Practices that Amplify impact

Course operators have numerous ways to enhance their economic contribution to the community through intentional management decisions and community engagement strategies.

Local sourcing practices can significantly increase direct economic impact by directing more operational spending to regional vendors and service providers. When courses choose to purchase supplies, equipment, and services from local businesses rather than distant suppliers, they increase their economic contribution to the community.

Community programming extends economic impact beyond traditional golf activities. Courses that host weddings, corporate events, community festivals, and fundraising activities create additional visitor spending and increase their role as community economic centers.

Tournament hosting represents one of the most powerful tools for amplifying economic impact. Even modest regional tournaments can draw hundreds of visitors who spend money on lodging, meals, and other local services. Major tournaments can generate economic returns on par with large-scale festivals, conventions, or other high-profile community events.

Workforce development practices that emphasize local hiring and employee development create stronger induced economic impacts, increasing individual career earning potential and local household spending. This is the practice that perhaps most closely impacts community member quality of life. Courses that invest in employee training and career development often also see higher retention rates, which strengthens their contribution to local economic stability.

The importance of measuring economic impact

Despite golf's substantial economic contributions, many communities and even course operators themselves lack clear data about these impacts. This measurement gap can make it difficult for courses to demonstrate their community value when seeking support for capital improvements, facing regulatory challenges, or competing for limited resources.

Comprehensive economic impact measurement provides golf courses with powerful tools for community engagement and advocacy. When courses can quantify their contribution to local employment, tax revenue, property values, and visitor spending, they can make compelling cases for their continued operation and growth.

In turn, this information helps communities make more informed decisions about land use, economic development, and infrastructure investment, facilitating intentional alignment between course operations and community economic goals.

Looking Forward: Golf as Economic Infrastructure

The path forward involves treating golf courses not just as recreational facilities, but as pieces of economic infrastructure that deserve the same analytical attention we give to other community assets. By quantifying their economic contributions using established economic modeling frameworks, we can move beyond anecdotal claims to data-driven discussions about golf's community value.

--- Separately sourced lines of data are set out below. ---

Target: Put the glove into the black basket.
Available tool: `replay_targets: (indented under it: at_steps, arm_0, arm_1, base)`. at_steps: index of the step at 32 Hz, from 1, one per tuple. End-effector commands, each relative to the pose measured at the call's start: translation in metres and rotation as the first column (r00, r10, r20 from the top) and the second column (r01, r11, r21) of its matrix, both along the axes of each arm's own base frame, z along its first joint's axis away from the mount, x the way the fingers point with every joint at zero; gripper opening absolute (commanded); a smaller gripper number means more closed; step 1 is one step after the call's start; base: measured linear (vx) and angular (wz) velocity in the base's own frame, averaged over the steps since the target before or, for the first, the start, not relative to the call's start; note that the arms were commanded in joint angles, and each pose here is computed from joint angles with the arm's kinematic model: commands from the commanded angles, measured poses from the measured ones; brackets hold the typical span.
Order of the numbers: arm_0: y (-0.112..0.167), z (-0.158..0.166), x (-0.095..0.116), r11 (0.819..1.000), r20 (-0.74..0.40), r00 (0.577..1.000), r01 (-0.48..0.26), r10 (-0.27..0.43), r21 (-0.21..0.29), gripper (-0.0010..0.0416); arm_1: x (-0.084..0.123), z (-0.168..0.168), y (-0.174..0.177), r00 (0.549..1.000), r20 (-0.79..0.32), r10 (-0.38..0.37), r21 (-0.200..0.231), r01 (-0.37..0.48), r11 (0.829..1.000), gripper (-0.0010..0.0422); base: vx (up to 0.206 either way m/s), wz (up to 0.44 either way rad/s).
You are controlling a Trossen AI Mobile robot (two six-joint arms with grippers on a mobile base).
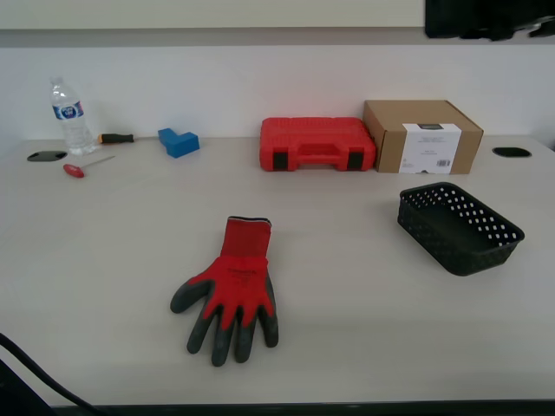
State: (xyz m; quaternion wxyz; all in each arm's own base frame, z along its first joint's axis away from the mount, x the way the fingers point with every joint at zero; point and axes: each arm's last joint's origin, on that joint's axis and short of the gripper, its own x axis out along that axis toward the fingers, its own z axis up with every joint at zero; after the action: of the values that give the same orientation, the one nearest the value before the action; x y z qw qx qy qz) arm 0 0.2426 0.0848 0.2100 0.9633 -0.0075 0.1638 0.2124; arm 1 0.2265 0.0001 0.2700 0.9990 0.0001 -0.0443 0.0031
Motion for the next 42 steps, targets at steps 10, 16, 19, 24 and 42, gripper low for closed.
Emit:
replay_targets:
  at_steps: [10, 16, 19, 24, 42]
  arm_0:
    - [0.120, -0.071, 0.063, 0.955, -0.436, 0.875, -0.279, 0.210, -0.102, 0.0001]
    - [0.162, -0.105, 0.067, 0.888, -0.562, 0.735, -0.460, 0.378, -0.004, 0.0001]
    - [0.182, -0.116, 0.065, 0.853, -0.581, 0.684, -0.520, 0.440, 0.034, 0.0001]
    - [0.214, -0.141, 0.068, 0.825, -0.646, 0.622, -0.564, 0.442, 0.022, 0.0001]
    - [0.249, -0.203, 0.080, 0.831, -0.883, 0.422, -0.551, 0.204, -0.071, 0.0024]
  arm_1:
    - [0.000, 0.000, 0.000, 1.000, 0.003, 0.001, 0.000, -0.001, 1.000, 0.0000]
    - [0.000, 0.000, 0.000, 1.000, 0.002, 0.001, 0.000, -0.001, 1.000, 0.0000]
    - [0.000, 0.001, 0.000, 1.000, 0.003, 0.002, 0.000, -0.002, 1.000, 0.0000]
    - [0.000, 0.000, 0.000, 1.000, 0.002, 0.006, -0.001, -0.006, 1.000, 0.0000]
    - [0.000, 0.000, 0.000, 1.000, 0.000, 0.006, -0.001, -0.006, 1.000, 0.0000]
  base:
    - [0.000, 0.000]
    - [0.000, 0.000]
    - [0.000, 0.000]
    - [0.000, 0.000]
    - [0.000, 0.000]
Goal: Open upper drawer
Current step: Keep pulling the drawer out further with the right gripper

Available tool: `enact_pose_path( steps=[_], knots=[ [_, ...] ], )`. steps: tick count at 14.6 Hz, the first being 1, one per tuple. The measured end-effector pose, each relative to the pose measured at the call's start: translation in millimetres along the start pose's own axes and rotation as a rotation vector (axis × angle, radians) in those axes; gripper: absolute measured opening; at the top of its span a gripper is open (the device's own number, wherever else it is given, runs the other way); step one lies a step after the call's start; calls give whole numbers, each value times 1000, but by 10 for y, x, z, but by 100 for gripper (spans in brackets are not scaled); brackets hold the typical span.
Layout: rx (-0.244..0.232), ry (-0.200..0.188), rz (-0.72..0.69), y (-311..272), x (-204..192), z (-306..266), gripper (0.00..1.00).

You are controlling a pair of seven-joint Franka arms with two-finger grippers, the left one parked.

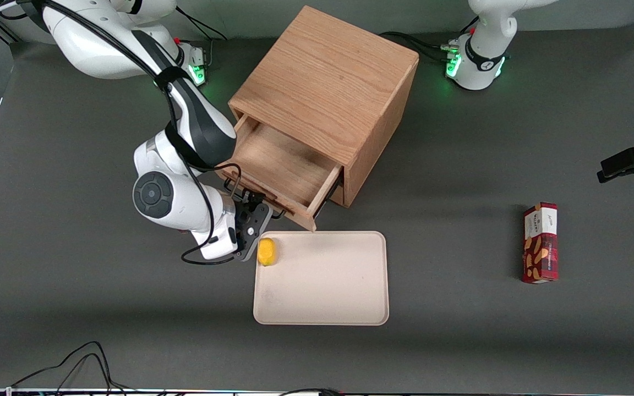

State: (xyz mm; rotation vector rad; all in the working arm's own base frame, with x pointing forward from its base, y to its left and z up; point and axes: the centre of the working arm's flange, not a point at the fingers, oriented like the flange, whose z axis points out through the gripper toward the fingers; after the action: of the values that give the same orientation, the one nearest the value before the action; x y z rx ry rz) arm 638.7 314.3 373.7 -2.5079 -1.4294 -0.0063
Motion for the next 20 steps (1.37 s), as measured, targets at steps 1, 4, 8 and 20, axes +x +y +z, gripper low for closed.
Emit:
enact_pose_path(
  steps=[1, 4, 8, 20],
  knots=[
    [-1, 3, 0, 37, -10, -9, 100],
    [-3, 8, -1, 100, -17, -23, 100],
    [-5, 7, 0, 193, -25, -51, 100],
    [-16, -12, 8, 435, -156, -246, 100]
  ],
)
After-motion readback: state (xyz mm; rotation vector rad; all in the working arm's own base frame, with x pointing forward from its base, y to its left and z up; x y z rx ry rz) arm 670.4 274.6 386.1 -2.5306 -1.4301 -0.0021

This shift in perspective benefits everyone. Communities gain a clearer understanding of their economic assets and can make better decisions about supporting and leveraging them. Course operators gain powerful tools for demonstrating their value and building stronger community relationships. And the golf industry as a whole gains credibility as a sector that contributes meaningfully to local economic prosperity.

The scorecard may measure individual success on the course, but one real measure of golf's success is its ability to drive economic vitality in the communities it serves. It's time to start counting those contributions as carefully as we count strokes.